Keep only those lines of the records that include the string "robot".

** Opening INPUT FOR THIS TASK block **

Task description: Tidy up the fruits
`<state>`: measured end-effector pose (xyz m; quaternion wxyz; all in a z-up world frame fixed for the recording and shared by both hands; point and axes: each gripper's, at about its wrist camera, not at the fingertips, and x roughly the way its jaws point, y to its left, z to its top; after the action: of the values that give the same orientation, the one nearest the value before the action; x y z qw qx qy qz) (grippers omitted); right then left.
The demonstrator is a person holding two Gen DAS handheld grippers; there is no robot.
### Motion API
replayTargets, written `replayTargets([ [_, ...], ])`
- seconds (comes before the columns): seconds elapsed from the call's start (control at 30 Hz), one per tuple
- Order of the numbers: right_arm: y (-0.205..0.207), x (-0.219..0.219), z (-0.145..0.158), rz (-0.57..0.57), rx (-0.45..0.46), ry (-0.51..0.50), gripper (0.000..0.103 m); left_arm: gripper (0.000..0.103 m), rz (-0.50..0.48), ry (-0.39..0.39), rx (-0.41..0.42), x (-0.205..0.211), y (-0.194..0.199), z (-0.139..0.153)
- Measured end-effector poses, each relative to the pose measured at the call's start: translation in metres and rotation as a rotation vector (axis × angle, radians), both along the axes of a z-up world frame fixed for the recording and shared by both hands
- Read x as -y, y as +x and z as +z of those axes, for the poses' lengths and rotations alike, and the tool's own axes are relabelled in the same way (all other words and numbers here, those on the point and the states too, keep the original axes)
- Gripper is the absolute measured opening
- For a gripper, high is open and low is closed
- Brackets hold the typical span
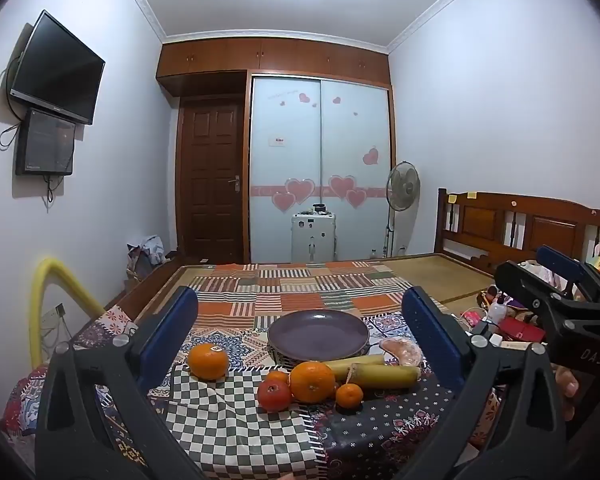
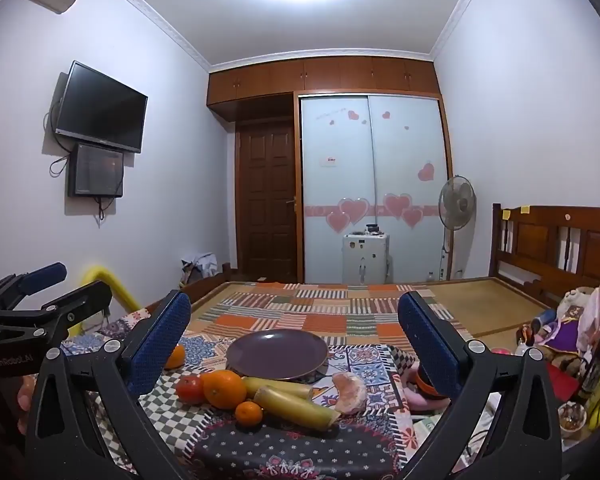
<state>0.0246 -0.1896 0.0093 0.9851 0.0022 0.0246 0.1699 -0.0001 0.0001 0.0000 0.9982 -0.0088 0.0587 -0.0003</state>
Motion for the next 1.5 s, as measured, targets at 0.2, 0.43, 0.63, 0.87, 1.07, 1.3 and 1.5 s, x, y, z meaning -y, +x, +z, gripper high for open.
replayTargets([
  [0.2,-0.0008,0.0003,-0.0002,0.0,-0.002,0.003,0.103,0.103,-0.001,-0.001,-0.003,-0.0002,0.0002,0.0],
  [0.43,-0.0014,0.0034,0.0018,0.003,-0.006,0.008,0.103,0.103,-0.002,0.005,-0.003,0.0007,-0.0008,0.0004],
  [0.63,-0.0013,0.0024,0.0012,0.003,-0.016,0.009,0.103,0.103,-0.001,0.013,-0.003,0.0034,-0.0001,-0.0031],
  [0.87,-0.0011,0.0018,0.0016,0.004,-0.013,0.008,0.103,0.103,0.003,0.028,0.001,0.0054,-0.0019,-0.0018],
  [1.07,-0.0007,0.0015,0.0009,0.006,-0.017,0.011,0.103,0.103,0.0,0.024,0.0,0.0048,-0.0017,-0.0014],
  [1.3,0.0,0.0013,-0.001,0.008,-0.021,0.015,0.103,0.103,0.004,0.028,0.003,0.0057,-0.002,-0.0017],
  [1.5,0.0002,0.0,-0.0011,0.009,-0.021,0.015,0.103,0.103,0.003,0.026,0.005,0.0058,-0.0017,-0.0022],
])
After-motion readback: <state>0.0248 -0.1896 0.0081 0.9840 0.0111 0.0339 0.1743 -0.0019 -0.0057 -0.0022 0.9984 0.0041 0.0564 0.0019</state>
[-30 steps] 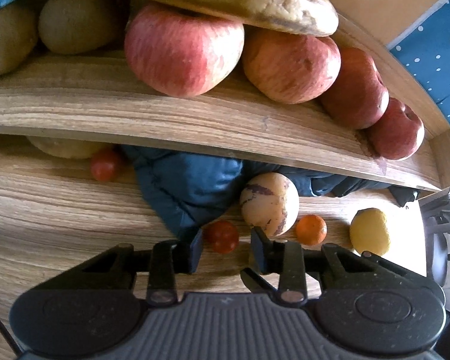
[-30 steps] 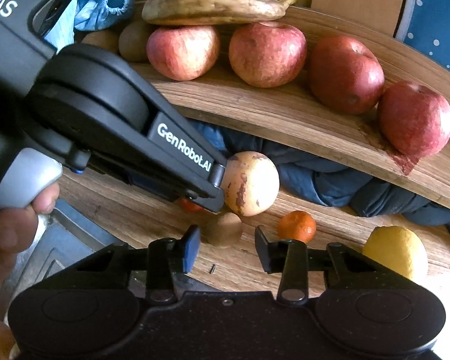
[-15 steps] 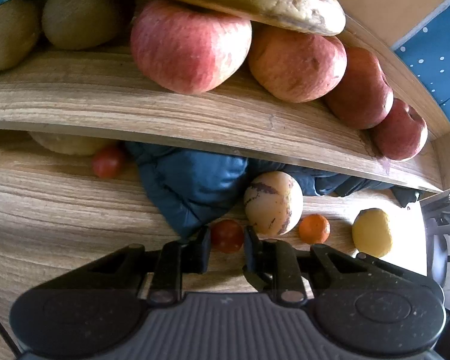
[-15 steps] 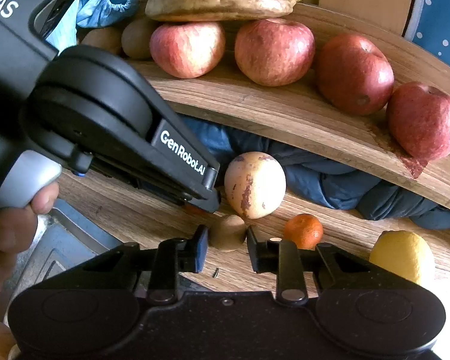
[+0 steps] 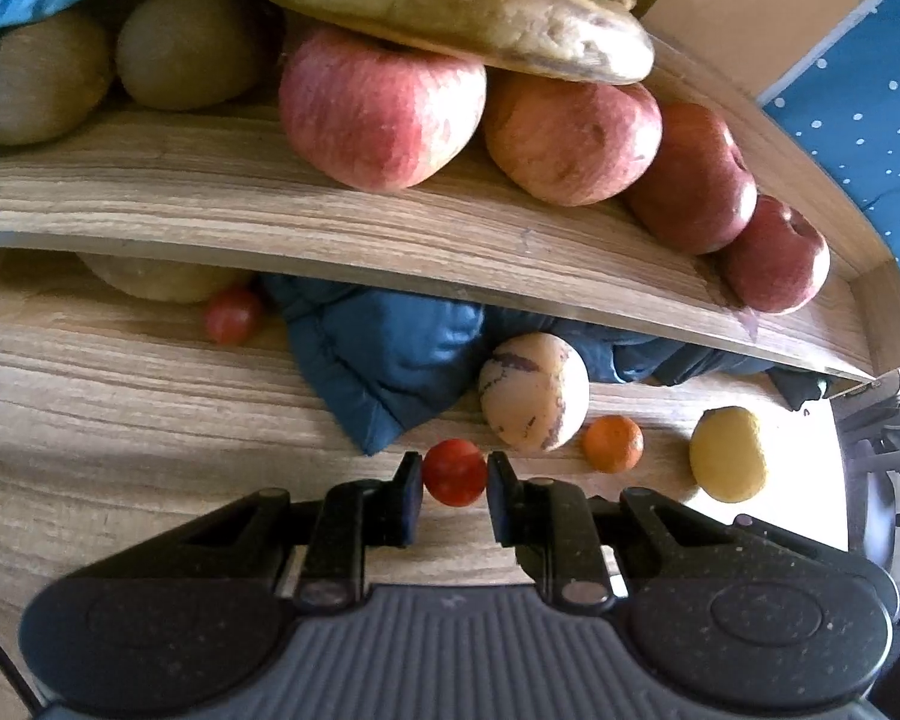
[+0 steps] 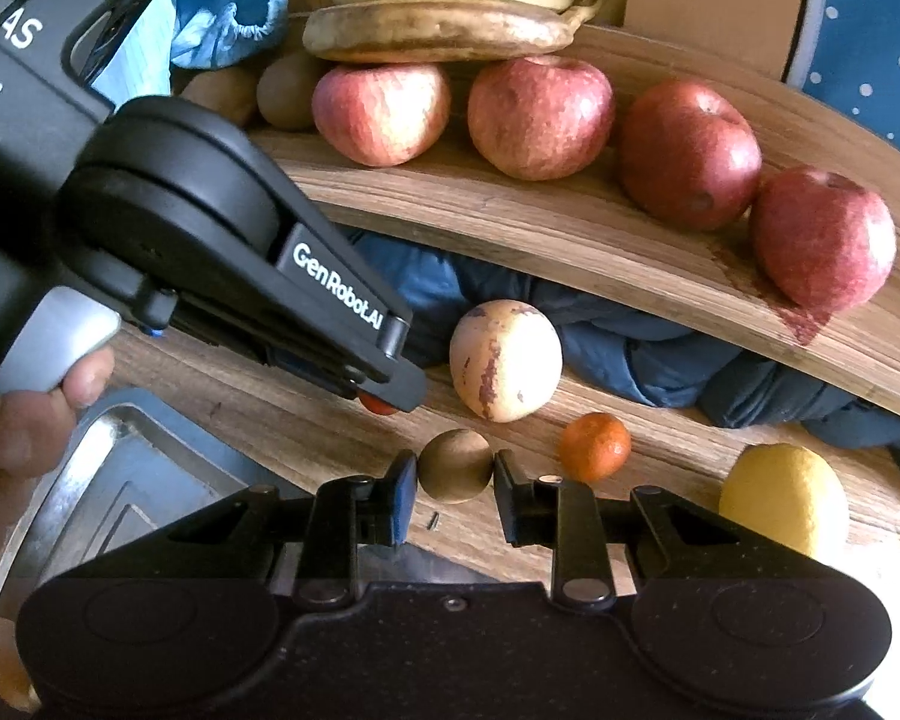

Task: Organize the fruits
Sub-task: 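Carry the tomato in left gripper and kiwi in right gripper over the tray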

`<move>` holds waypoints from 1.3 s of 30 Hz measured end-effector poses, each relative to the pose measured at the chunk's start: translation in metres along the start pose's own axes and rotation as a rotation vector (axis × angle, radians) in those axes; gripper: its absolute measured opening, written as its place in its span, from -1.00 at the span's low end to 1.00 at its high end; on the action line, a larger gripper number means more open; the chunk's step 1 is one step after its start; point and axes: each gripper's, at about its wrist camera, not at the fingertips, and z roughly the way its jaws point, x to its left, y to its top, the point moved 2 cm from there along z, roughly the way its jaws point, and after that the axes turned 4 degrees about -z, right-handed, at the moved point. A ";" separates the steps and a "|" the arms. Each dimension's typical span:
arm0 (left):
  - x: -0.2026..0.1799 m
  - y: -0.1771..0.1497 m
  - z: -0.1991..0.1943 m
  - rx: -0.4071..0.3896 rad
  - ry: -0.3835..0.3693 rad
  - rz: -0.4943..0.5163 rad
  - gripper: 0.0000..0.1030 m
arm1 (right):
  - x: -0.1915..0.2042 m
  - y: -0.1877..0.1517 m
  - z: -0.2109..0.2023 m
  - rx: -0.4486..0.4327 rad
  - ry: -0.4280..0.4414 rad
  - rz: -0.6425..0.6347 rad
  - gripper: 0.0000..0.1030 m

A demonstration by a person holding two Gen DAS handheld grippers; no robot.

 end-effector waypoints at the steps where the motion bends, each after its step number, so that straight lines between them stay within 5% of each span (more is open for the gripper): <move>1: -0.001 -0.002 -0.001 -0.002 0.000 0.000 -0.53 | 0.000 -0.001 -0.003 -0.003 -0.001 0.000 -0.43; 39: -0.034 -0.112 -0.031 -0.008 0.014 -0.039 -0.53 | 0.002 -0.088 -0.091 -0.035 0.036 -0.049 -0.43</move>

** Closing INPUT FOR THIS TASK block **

# FINISHED EXERCISE
The demonstrator is a person holding two Gen DAS handheld grippers; there is no robot.
A demonstration by a person holding two Gen DAS handheld grippers; no robot.

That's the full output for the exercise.